_WHAT THE TASK ASKS_
Do not repeat pictures. Repeat exactly the lines of the listing below from its first line through the line with "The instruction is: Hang".

[Start of section]

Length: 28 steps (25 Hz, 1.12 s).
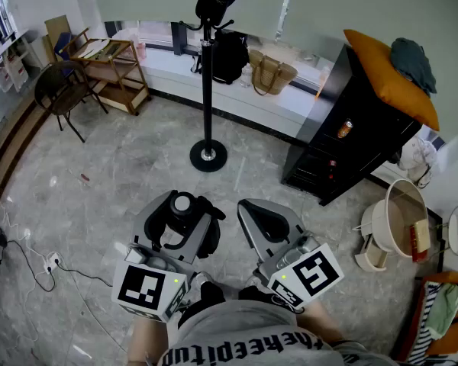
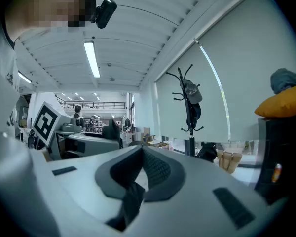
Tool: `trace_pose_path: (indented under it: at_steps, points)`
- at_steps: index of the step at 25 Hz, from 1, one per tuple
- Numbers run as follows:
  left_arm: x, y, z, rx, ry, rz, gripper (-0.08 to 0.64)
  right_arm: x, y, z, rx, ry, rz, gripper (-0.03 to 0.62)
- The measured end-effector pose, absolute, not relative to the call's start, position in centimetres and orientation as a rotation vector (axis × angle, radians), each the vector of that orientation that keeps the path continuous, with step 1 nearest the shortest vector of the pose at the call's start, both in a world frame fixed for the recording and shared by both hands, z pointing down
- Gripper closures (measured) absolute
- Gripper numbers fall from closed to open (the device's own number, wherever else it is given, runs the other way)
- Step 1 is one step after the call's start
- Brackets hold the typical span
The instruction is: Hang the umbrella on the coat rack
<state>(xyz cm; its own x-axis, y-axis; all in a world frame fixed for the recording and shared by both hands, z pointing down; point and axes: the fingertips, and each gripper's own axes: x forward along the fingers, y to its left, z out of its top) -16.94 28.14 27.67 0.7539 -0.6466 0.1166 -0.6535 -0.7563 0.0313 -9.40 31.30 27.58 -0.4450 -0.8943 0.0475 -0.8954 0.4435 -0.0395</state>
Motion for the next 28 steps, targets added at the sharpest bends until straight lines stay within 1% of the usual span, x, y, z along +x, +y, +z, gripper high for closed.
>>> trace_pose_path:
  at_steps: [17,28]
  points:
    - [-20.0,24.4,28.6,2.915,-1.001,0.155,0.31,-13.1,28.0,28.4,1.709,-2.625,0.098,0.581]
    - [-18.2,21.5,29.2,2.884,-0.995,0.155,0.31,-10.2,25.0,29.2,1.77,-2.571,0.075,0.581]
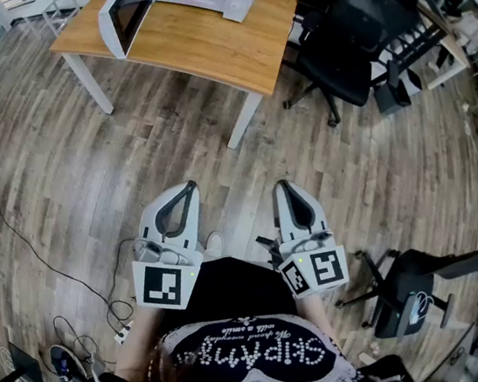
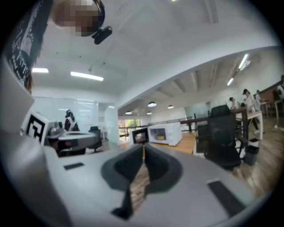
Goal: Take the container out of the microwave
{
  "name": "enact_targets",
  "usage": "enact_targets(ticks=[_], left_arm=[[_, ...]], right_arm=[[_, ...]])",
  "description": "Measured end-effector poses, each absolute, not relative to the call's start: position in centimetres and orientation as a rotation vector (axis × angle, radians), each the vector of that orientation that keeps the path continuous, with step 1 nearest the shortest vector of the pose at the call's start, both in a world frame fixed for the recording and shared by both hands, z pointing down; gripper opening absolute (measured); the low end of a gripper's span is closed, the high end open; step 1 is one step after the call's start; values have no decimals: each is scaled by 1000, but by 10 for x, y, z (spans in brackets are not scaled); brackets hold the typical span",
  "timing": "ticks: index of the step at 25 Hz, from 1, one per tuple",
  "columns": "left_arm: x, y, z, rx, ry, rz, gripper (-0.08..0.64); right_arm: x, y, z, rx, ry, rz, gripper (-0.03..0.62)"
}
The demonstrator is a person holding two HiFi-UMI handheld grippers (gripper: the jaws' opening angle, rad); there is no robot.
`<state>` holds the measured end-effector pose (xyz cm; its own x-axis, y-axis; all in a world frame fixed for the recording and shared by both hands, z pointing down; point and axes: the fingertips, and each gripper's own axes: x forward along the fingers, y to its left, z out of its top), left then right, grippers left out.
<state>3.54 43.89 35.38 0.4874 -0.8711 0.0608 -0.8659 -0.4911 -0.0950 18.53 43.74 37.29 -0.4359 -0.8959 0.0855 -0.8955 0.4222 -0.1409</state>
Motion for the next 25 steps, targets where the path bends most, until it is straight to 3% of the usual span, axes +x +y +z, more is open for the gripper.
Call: enact_targets(ticks=[25], left_arm=[[28,458,350,-2633,1609,-158,31]], right_arm=[[190,455,374,-1623,2672,-259,37]])
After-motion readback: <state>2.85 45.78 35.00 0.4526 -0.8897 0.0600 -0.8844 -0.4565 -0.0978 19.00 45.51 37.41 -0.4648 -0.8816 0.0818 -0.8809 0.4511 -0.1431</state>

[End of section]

_RESULT_
Length: 28 steps (25 Hz, 1.12 s).
Tool: `trace_pose_path: (indented under it: at_steps, points)`
- at_steps: index of the step at 25 Hz, from 1, one per tuple
- Numbers run as follows:
  left_arm: x, y, z, rx, ry, rz, gripper (-0.08 to 0.64)
  right_arm: x, y, z, rx, ry, rz, gripper (-0.03 to 0.62)
- The measured end-effector pose, absolute, not relative to the call's start, position in centimetres and orientation as a rotation vector (axis × angle, radians), each the vector of that orientation that keeps the path continuous, with step 1 nearest the shortest vector of the pose at the call's start, both in a world frame fixed for the recording and shared by both hands, z pointing down
- Gripper closures (measured) absolute
- Gripper numbers fall from closed to open (the device's own number, wherever else it is given, runs the other way)
- Step 1 is one step after the call's start
- Brackets hold the typical span
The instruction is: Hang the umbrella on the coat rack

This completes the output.